**WHAT THIS TASK INVOLVES:** Return the run of lines below that opens with the line containing "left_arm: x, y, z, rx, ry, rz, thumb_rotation" and closes with the line containing "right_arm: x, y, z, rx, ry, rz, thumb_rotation", keeping each one exact.

**DATASET EXTRACT:**
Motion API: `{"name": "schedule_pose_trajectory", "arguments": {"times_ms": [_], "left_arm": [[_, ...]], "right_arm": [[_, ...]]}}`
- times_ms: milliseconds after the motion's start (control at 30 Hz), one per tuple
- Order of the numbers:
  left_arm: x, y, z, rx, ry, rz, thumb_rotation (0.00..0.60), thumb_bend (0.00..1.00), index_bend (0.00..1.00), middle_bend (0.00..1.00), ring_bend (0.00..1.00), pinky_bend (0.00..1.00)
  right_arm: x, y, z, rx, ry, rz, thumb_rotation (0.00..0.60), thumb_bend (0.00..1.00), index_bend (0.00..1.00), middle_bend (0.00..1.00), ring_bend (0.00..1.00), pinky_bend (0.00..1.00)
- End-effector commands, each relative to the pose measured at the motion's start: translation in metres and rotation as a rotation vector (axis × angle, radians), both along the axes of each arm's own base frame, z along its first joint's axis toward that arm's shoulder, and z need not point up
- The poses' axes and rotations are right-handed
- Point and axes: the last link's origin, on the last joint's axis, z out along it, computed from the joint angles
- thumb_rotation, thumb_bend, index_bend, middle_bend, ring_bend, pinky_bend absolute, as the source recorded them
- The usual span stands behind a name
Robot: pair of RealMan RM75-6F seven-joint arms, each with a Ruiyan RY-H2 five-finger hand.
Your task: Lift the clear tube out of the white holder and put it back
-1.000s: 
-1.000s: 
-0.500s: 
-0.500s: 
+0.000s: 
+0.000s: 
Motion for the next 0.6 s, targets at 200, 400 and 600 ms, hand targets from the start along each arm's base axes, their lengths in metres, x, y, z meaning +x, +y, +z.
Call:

**ANSWER AREA:**
  left_arm: x, y, z, rx, ry, rz, thumb_rotation (0.00..0.60), thumb_bend (0.00..1.00), index_bend (0.00..1.00), middle_bend (0.00..1.00), ring_bend (0.00..1.00), pinky_bend (0.00..1.00)
  right_arm: x, y, z, rx, ry, rz, thumb_rotation (0.00..0.60), thumb_bend (0.00..1.00), index_bend (0.00..1.00), middle_bend (0.00..1.00), ring_bend (0.00..1.00), pinky_bend (0.00..1.00)

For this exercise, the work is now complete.